**WHAT YOU HAVE TO DO**
Pick out every line of the entries below where "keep" occurs, and copy those lines.
═══
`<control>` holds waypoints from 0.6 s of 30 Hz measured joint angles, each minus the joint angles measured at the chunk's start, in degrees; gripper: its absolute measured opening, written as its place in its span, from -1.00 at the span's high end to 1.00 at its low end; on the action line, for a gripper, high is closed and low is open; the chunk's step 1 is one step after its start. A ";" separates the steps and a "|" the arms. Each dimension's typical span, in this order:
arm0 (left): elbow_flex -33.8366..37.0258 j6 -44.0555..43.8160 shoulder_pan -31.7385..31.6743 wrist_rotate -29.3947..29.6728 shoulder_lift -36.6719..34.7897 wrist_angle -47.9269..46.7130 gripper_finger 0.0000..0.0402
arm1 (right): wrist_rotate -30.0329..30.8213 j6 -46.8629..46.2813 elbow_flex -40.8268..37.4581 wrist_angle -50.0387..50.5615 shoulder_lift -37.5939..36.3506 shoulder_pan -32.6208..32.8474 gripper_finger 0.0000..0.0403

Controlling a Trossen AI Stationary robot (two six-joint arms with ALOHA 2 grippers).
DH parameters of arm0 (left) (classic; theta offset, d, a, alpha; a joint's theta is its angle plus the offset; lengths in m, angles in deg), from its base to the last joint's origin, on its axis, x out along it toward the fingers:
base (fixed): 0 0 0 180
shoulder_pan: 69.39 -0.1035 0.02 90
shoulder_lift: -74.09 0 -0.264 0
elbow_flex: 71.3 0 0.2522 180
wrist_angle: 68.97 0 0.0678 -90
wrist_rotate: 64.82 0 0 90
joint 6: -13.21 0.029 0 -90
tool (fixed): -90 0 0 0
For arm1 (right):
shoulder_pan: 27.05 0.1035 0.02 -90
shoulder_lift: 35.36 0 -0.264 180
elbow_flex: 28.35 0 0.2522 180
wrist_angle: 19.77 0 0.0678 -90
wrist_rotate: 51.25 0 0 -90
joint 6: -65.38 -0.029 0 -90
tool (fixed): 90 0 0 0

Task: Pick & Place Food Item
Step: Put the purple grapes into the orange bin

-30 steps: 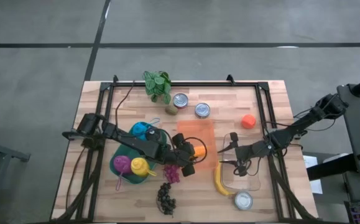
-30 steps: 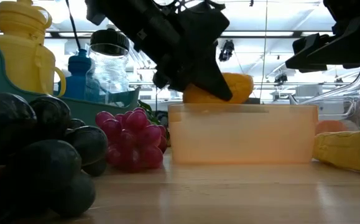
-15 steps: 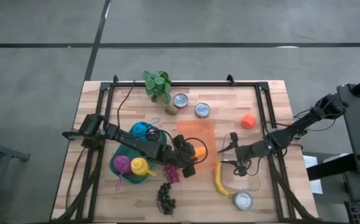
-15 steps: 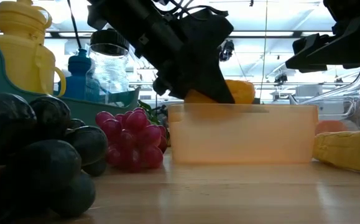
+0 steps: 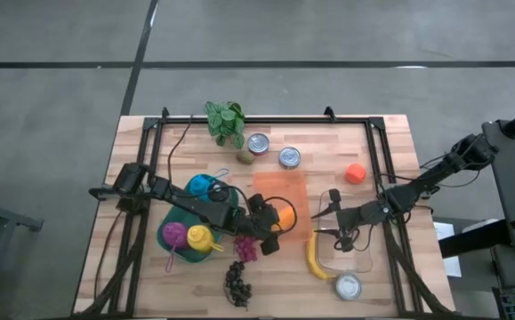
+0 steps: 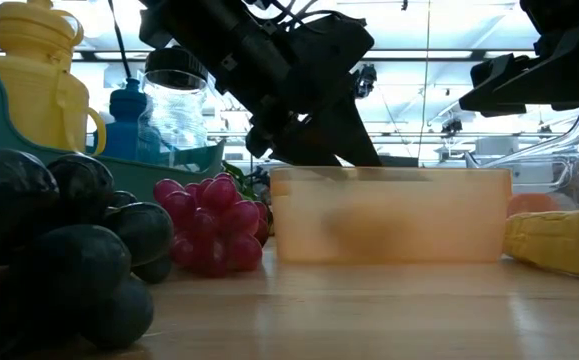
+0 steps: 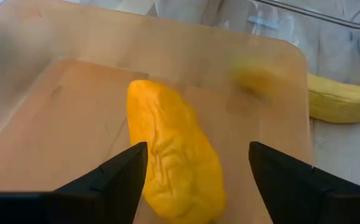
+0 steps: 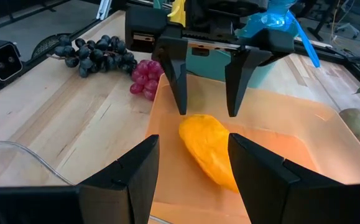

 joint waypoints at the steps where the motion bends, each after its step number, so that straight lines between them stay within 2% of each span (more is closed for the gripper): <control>1: 0.00 0.02 0.00 -0.02 0.00 0.01 -0.42 | 0.02 0.00 0.00 0.00 0.00 0.00 0.06; 14: -6.18 6.51 0.55 -0.05 -5.50 -2.07 -0.42 | 0.01 0.00 0.00 0.01 -0.02 0.02 0.06; 18: -8.07 9.61 0.52 -2.83 -9.88 -3.03 -0.42 | 0.02 0.00 0.00 0.02 -0.02 0.02 0.06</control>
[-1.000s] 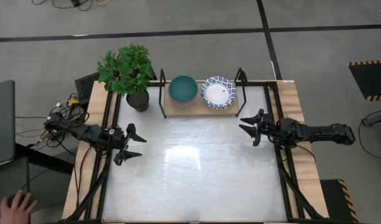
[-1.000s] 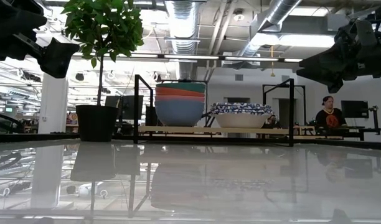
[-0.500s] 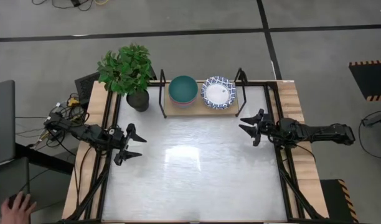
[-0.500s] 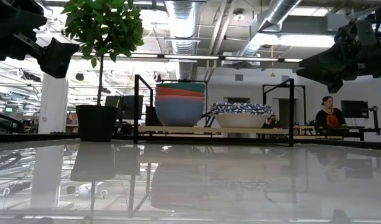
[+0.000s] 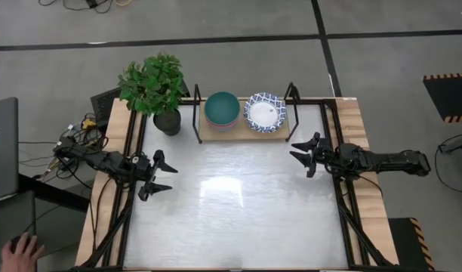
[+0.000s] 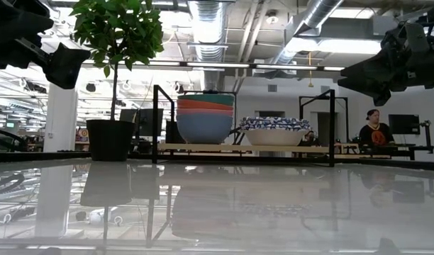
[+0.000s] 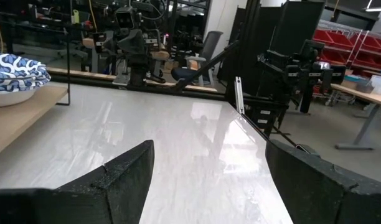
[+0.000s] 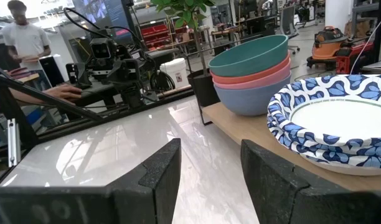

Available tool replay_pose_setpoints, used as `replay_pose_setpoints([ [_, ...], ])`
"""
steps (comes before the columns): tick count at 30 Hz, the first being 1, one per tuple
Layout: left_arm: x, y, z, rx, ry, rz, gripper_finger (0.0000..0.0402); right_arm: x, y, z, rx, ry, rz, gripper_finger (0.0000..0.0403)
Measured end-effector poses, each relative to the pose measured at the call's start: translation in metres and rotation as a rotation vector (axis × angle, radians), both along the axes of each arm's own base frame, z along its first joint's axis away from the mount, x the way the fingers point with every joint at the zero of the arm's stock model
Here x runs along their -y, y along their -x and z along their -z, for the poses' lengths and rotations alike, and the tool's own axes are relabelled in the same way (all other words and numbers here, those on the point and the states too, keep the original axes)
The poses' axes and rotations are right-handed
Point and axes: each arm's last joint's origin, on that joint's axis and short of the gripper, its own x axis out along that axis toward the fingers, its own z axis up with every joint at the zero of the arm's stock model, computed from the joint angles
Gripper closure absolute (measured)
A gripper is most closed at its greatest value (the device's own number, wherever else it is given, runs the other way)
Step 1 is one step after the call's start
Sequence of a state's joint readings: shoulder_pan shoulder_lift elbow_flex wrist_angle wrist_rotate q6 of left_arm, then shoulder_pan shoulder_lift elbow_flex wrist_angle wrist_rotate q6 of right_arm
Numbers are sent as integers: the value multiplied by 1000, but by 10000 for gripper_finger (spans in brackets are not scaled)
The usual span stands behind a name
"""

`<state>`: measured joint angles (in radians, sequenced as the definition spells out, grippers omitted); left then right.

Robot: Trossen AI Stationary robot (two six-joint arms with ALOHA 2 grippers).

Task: Place and stack bowls onto a shelf
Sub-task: Return to Home Position

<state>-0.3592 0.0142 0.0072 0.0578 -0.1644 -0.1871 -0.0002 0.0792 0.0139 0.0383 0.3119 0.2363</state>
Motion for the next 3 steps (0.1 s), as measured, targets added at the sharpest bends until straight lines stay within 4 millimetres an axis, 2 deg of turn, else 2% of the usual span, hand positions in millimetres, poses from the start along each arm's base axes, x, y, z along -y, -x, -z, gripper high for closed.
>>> replay_pose_setpoints([
  [3, 0, 0, 0, 0, 0, 0, 109, 0, 0, 0, 0, 0, 0, 211],
])
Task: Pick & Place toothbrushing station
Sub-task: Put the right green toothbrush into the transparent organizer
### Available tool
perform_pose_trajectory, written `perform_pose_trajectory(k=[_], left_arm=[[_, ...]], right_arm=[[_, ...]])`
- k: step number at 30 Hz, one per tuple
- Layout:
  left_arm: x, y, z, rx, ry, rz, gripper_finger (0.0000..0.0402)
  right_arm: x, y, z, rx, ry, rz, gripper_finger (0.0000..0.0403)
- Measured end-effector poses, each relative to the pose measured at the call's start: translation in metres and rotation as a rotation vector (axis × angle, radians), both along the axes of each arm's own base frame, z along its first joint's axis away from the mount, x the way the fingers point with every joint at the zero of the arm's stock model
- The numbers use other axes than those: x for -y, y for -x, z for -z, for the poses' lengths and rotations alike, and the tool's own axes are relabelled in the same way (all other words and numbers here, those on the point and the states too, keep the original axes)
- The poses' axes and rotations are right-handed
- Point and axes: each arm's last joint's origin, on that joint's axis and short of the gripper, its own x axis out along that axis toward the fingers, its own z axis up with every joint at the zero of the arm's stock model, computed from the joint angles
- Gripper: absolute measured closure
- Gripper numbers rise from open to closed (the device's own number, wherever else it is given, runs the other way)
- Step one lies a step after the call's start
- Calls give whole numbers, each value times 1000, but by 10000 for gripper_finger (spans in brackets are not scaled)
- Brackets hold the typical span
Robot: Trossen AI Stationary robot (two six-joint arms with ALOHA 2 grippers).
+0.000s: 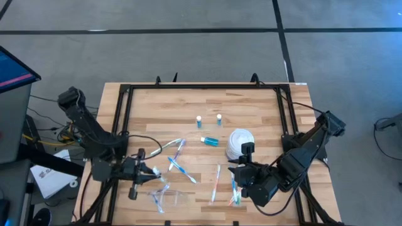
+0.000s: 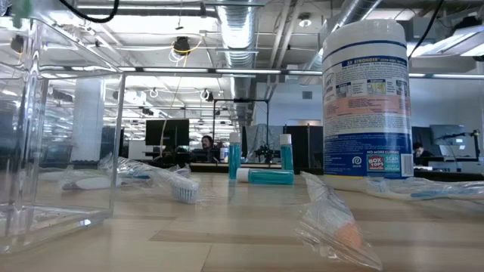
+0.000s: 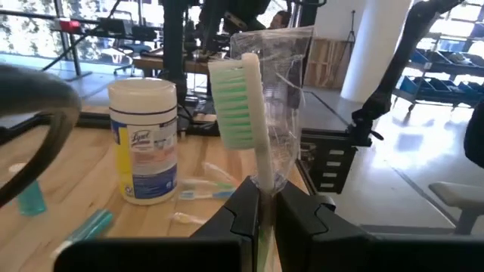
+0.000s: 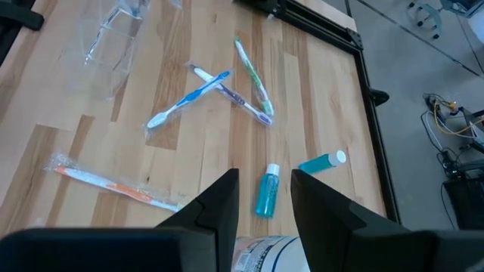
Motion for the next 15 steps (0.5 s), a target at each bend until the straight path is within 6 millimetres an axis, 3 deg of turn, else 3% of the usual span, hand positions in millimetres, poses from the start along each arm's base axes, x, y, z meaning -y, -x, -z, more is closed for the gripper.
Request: perform_pose_trajectory(k=[8, 15], left_arm=[[15, 28, 0, 11, -12, 22, 388], [28, 37, 11, -12, -46, 79, 386]], right_arm=[[0, 0, 0, 4, -8, 6, 291], [0, 0, 0, 4, -8, 6, 291]])
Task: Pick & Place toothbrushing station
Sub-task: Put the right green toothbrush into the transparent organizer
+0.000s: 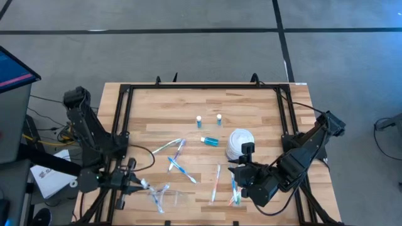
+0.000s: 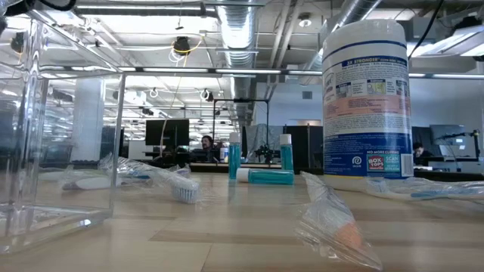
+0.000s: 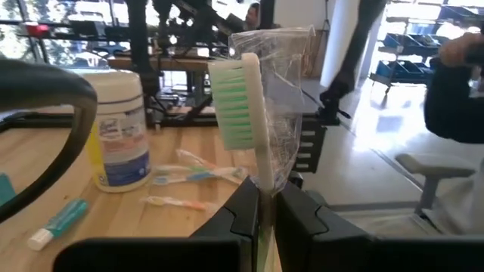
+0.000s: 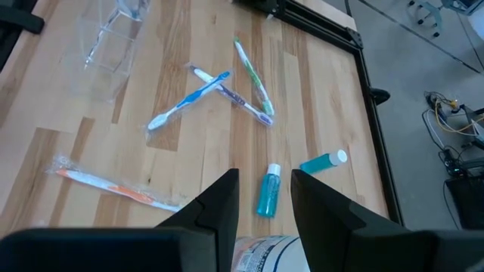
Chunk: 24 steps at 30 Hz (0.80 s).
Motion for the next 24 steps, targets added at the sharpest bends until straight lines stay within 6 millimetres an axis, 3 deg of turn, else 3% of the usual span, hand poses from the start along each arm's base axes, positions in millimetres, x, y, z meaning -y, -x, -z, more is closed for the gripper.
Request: perform_pose_trajectory(k=[10, 24], left_arm=[[16, 0, 24, -43, -54, 19, 385], [26, -2, 42, -86, -131, 75, 384]], right_arm=[[0, 0, 0, 3, -5, 5, 291], [0, 0, 0, 3, -5, 5, 291]])
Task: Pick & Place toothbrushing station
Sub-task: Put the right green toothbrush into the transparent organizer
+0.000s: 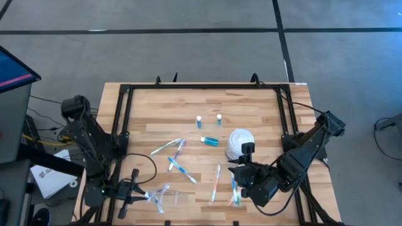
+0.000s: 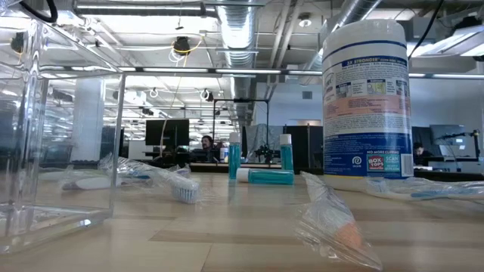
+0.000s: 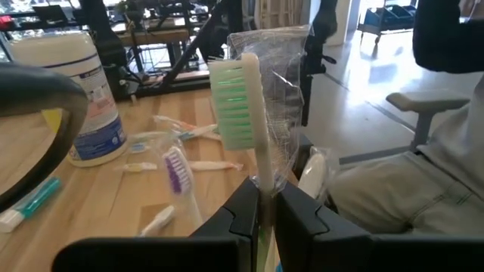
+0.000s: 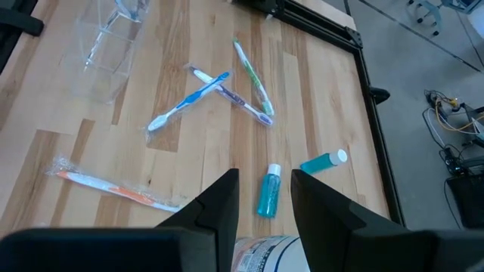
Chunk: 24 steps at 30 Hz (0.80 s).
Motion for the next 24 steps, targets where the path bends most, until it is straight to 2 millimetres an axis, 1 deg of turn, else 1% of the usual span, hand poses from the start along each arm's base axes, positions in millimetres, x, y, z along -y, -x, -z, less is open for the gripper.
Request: perform_pose_trajectory(k=[14, 24], left_arm=[[6, -4, 19, -27, -75, -8, 384], [8, -5, 27, -41, -84, -15, 384]], right_arm=[[0, 0, 0, 0, 0, 0, 291], [0, 0, 0, 0, 0, 0, 291]])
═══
**TASK RESPONSE**
Here x runs along their -y, y along their -x and z along their -z, for the poses' lengths and rotations alike, and the tool's own axes are relabelled in the same way (all other words and numbers here, those on the point and the states too, keep the original axes)
- The numbers use other axes than those: x for -y, y for -x, z for -z, for the poses' lengths and rotations alike, and the tool's own axes are relabelled in the same way (all other words and numbers here, those on the point and the states too, keep the original axes)

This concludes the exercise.